#### What the exercise asks
Each line of the data below from the one holding "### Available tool" to the one holding "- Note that", inclusive, is to be reproduced exactly; no other line belongs in the answer.

- Opening Delimiter -

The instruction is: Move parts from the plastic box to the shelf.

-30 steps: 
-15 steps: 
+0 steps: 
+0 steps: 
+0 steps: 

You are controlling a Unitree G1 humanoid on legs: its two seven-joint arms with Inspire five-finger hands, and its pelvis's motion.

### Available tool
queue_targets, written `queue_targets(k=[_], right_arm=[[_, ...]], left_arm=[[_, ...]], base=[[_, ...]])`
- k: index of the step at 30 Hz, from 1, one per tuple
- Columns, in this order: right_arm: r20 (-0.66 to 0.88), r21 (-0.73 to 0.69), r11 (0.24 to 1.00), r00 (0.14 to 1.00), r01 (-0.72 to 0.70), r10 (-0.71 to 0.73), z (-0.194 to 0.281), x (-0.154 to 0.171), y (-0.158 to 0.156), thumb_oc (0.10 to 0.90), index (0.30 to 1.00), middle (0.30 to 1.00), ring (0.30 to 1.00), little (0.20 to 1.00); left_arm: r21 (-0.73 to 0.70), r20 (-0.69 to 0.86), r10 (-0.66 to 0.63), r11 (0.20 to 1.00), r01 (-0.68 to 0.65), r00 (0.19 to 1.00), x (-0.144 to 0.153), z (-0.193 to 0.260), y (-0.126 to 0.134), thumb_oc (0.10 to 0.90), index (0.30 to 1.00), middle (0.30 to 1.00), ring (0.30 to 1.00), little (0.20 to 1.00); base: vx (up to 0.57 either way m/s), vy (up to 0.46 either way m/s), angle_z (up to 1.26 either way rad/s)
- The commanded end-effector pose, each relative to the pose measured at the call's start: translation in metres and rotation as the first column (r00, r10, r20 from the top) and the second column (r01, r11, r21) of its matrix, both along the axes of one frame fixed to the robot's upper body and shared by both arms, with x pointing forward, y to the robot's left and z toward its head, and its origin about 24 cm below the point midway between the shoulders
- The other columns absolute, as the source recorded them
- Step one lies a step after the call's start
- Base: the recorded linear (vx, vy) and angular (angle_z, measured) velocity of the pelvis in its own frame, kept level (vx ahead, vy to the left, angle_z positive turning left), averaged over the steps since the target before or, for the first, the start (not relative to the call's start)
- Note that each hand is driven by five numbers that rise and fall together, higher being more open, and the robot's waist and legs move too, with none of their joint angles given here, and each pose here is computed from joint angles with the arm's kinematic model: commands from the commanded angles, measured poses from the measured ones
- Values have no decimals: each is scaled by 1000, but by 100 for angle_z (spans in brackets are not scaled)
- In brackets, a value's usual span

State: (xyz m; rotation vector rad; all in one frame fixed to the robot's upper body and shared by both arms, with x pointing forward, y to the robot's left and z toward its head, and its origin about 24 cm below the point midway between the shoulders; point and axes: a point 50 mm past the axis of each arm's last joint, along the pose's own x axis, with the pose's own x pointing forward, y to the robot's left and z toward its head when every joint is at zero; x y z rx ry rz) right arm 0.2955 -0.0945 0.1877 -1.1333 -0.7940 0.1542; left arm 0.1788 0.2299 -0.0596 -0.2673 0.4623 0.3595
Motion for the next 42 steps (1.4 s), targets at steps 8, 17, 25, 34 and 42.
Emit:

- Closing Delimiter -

#### Written response
### Available tool
queue_targets, written `queue_targets(k=[_], right_arm=[[_, ...]], left_arm=[[_, ...]], base=[[_, ...]])`
- k: index of the step at 30 Hz, from 1, one per tuple
- Columns, in this order: right_arm: r20 (-0.66 to 0.88), r21 (-0.73 to 0.69), r11 (0.24 to 1.00), r00 (0.14 to 1.00), r01 (-0.72 to 0.70), r10 (-0.71 to 0.73), z (-0.194 to 0.281), x (-0.154 to 0.171), y (-0.158 to 0.156), thumb_oc (0.10 to 0.90), index (0.30 to 1.00), middle (0.30 to 1.00), ring (0.30 to 1.00), little (0.20 to 1.00); left_arm: r21 (-0.73 to 0.70), r20 (-0.69 to 0.86), r10 (-0.66 to 0.63), r11 (0.20 to 1.00), r01 (-0.68 to 0.65), r00 (0.19 to 1.00), x (-0.144 to 0.153), z (-0.193 to 0.260), y (-0.126 to 0.134), thumb_oc (0.10 to 0.90), index (0.30 to 1.00), middle (0.30 to 1.00), ring (0.30 to 1.00), little (0.20 to 1.00); base: vx (up to 0.57 either way m/s), vy (up to 0.46 either way m/s), angle_z (up to 1.26 either way rad/s)
- The commanded end-effector pose, each relative to the pose measured at the call's start: translation in metres and rotation as the first column (r00, r10, r20 from the top) and the second column (r01, r11, r21) of its matrix, both along the axes of one frame fixed to the robot's upper body and shared by both arms, with x pointing forward, y to the robot's left and z toward its head, and its origin about 24 cm below the point midway between the shoulders
- The other columns absolute, as the source recorded them
- Step one lies a step after the call's start
- Base: the recorded linear (vx, vy) and angular (angle_z, measured) velocity of the pelvis in its own frame, kept level (vx ahead, vy to the left, angle_z positive turning left), averaged over the steps since the target before or, for the first, the start (not relative to the call's start)
- Note that each hand is driven by five numbers that rise and fall together, higher being more open, and the robot's waist and legs move too, with none of their joint angles given here, and each pose here is computed from joint angles with the arm's kinematic model: commands from the commanded angles, measured poses from the measured ones

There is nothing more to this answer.